9. Recommend corrective action: If the outcome risk of a path is not acceptable develop design changes that change the risk.
10. Document the ETA: Document the entire process on the event tree diagrams and update for new information as needed.

==Mathematical concepts==

1 = (probability of success) + (probability of failure)

The probability of success can be derived from the probability of failure.

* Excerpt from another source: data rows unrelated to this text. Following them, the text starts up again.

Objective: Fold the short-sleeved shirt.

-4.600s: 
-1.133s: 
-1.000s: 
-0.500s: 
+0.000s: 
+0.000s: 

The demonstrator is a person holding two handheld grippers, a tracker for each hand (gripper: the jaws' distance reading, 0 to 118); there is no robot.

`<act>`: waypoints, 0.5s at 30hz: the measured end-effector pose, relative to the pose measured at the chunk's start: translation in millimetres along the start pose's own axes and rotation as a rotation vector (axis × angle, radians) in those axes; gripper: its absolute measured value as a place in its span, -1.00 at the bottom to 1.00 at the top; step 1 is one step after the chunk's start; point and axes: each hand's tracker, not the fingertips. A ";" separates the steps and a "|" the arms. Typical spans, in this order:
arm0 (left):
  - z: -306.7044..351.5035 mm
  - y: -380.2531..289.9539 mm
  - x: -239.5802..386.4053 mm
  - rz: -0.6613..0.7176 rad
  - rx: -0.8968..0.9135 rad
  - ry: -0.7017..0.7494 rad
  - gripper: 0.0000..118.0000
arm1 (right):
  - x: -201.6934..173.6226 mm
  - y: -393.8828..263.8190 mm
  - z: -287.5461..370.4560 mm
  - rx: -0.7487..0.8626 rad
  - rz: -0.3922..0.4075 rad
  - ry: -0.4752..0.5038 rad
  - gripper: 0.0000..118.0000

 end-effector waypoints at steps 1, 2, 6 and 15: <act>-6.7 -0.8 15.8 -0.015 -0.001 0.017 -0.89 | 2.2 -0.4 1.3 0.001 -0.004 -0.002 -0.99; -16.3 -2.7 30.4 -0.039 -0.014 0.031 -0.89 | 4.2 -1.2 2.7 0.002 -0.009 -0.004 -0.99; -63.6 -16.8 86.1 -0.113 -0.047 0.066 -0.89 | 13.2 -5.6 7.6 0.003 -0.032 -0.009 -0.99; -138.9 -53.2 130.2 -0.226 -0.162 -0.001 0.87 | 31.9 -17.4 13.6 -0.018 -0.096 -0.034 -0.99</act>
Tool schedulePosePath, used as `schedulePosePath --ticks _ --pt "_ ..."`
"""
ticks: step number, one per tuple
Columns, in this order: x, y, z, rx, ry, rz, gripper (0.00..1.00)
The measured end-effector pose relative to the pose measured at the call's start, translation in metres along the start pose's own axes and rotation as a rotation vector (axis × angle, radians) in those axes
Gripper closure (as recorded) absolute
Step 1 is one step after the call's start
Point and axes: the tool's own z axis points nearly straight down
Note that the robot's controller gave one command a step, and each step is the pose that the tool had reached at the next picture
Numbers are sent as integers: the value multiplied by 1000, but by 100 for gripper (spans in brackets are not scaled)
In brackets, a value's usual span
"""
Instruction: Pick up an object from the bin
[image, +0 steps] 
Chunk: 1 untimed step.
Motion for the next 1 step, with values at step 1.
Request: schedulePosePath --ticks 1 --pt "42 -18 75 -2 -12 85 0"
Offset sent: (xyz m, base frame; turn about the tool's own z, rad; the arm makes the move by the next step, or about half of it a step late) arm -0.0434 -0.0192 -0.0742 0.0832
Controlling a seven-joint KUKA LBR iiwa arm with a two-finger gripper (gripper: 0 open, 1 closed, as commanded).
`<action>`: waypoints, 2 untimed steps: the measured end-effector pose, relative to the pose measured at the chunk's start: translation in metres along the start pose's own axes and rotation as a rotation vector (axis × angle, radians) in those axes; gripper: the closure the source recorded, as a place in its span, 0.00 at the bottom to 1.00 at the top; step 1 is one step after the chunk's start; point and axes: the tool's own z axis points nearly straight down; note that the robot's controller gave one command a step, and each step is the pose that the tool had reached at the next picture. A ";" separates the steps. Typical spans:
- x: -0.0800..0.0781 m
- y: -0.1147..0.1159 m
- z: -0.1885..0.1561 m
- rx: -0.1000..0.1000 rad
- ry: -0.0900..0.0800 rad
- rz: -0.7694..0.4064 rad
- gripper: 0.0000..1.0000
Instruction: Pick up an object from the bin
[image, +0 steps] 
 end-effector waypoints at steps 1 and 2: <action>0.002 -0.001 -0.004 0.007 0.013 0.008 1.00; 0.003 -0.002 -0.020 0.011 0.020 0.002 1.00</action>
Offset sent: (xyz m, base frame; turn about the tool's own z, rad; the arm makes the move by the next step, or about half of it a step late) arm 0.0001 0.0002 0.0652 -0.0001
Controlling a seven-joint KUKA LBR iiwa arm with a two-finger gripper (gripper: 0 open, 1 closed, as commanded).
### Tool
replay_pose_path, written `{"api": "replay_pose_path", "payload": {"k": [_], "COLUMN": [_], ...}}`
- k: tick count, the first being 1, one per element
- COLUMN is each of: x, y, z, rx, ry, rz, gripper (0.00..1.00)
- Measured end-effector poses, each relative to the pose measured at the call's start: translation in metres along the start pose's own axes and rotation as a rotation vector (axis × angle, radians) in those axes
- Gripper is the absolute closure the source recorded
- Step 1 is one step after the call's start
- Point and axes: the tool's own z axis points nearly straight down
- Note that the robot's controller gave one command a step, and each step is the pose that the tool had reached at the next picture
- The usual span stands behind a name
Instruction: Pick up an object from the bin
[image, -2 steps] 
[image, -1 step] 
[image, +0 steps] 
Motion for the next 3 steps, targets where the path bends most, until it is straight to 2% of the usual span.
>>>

Overall path probability = (probability of event 1) × (probability of event 2) × ... × (probability of event n)

==In risk analysis==

The event tree analysis can be used in risk assessments by determining the probability that is used to determine risk when multiply by the hazard of events. Event Tree Analysis makes it easy to see what pathway creating the biggest probability of failure for a specific system. It is common to find single-point failures that do not have any intervening events between the initiating event and a failure. With Event Tree Analysis single-point failure can be targeted to include an intervening step that will reduce the overall probability of failure and thus reducing the risk of the system. The idea of adding an intervening event can happen anywhere in the system for any pathway that generates too great of a risk, the added intermediate event can reduce the probability and thus reduce the risk.

==Advantages==
- Enables the assessment of multiple, co-existing faults and failures
- Functions simultaneously in cases of failure and success
- No need to anticipate end events
- Areas of single point failure, system vulnerability, and low payoff countermeasures may be identified and assessed to deploy resources properly
- Paths in a system that lead to a failure can be identified and traced to display ineffective countermeasures.
- Work can be computerized
- Can be performed on various levels of details
- Visual cause and effect relationship
- Relatively easy to learn and execute
- Models complex systems into an understandable manner
- Follows fault paths across system boundaries
- Combines hardware, software, environment, and human interaction
- Permits probability assessment
- Commercial software is available

==Limitations==
- Addresses only one initiating event at a time.
- The initiating challenge must be identified by the analyst
- Pathways must be identified by the analyst
- Level of loss for each pathway may not be distinguishable without further analysis
- Success or failure probabilities are difficult to find.
- Can overlook subtle system differences
- Partial successes/failures are not distinguishable
- Requires an analyst with practical training and experience

==Software==
Though ETA can be relatively simple, software can be used for more complex systems to build the diagram and perform calculations more quickly with reduction of human errors in the process. There are many types of software available to assist in conducting an ETA. In nuclear industry, RiskSpectrum software is widely used which has both event tree analysis and fault tree analysis. Professional-grade free software solutions are also widely available. SCRAM is an example open-source tool that implements the Open-PSA Model Exchange Format open standard for probabilistic safety assessment applications.